BEES response from EPA

I am writing in response to your article in the November 1999 issue of

Environmental Building News (Vol. 8, No. 11) regarding BEES 2.0. As you may know, the U.S. Environmental Protection Agency (EPA) has played a major role in the development of BEES from its conception in the early ’90s to the present. From the beginning, our ambitious goal for the BEES project was to somehow make the complicated, expensive process of life-cycle assessment more accessible and understandable to the environmentally concerned purchaser.

Thanks to hard work and dedication of many people over the past 10 years or so, we know a considerable amount about how to assess and improve certain environmental features of products—energy efficiency or recycled content, for example. Unfortunately, we still know little about how to assess the overall environmental preferability of products—that is, how to deal with tradeoffs between the different environmental impacts of products.

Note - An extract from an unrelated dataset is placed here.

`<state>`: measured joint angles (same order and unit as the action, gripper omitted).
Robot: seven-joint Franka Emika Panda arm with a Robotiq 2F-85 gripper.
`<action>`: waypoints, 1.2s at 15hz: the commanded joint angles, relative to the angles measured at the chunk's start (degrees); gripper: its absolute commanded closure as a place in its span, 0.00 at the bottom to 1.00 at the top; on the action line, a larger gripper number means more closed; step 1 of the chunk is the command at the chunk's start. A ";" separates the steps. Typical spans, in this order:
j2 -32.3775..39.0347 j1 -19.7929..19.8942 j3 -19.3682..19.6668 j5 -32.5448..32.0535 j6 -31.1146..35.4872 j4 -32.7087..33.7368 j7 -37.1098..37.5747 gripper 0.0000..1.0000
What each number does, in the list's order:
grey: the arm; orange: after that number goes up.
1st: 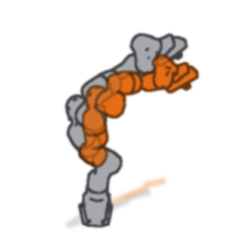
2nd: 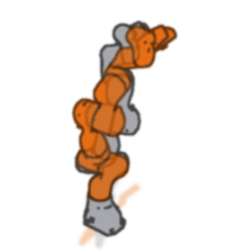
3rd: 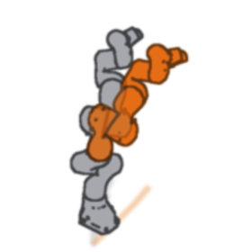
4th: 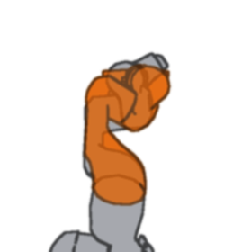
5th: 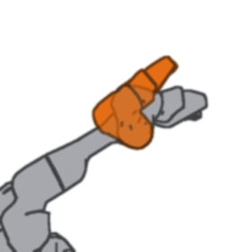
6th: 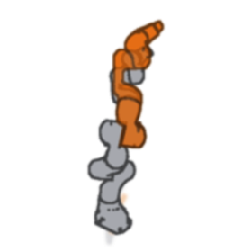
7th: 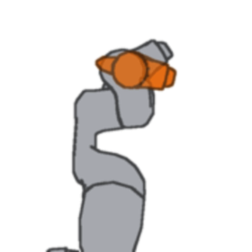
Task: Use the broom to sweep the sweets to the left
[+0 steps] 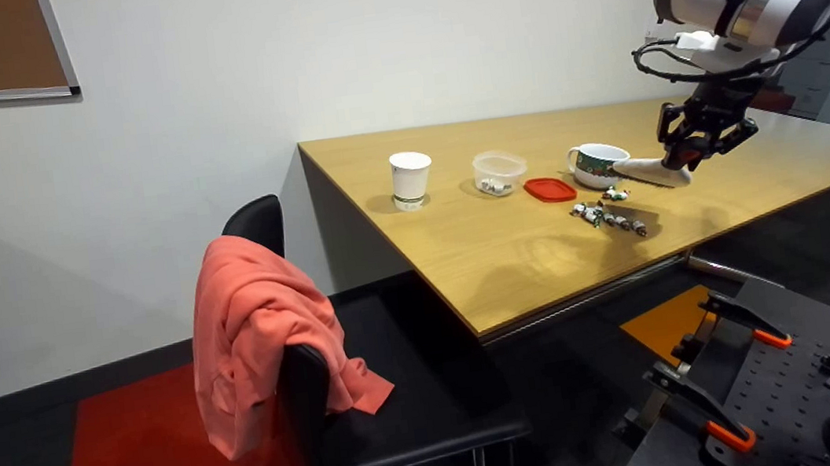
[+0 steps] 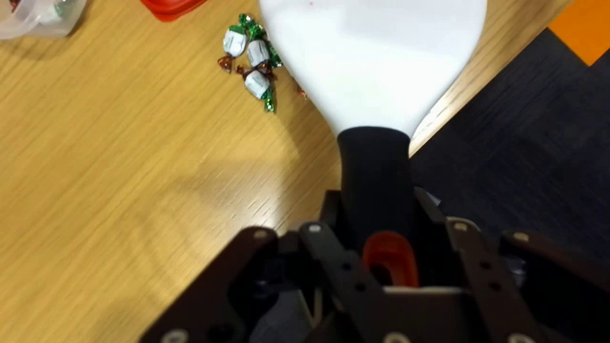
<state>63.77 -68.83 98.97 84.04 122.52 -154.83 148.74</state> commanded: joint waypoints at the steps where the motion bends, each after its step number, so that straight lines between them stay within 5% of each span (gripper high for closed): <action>1: 3.13 3.62 1.80 1.02 -2.75 0.79 1.02 0.85; 11: -3.85 20.81 -4.42 0.85 -3.26 10.14 1.02 0.85; 18: 0.36 28.80 -7.50 3.24 -13.99 16.89 1.02 0.85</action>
<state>63.67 -42.25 91.60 86.31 112.03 -140.96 148.74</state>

EPA, NIST, and others are trying to crack this very tough nut through developing evaluation tools like BEES. While I agree that there is still room for improving the methodology behind BEES, I would like to correct some erroneous impressions about this software that your article may have left for your readers.

Presenting complicated data in a straightforward way is certainly one of the most difficult tasks of anyone hoping to contribute to public understanding of the causes of environmental damage. While this is true for any single environmental impact, like global warming, combining data on multiple impacts (for example, for both global warming and acute human health effects), and communicating to the public about how to weigh the relative importance of those impacts is a much more difficult task. Yet, combining data and assigning weights to impacts are critical steps in providing useful life-cycle analyses.

In your article, you suggest that the normalization step of life-cycle assessment, in which data on different impacts is combined, would benefit from a nationwide database of environmental impact significance. We agree. Unfortunately, no such database exists. While there is now reason to be optimistic that a nationwide database of environmental impacts will be available in the next year, the BEES project team had to rely on another method of normalization—one based on an ASTM standard methodology—when it developed the structure of BEES years ago. Of course, NIST and EPA will continue to work together to refine this software as more options for life-cycle assessment methodologies become available. However, we do not see the lack of a perfect methodology as a reason for halting development of tools like BEES. Less than two years have passed since the release of the first version of this software, yet BEES has already succeeded both in engaging product manufacturers in examining the life-cycle impacts of their products and in forwarding the debate over accessible life-cycle assessment.

I disagree with your assertion that the environmental results in BEES are “highly questionable.” While there are inevitable limitations inherent in BEES, as there are in any comparative environmental assessment of building products, NIST has taken pains to document these limitations both in the software and the accompanying documentation. We are pleased with the improvements that have been made to BEES, thanks largely to lively and productive debate. Once final revisions are made to the software, it will be released late this Spring. I’d encourage your readers to order a copy of BEES 2.0 (either by calling EPA’s Pollution Prevention Information Clearinghouse at 202/260-1023 or by contacting the U.S. Green Building Council) at that time and examine it for themselves.

Ruth Heikkinen, Project Manager

Environmentally Preferable Purchasing Program

U.S. EPA

Washington, D.C.

Editors’ response:

Thank you for your comments. We certainly agree with you about the value of an initiative such as BEES and that the lack of an ideal methodology is no reason not to proceed. We stand by our concerns about the program, however, and feel that the limitations in terms of data quality and normalization methods are not made obvious to users of Version 1.0. We look forward to reviewing the next version.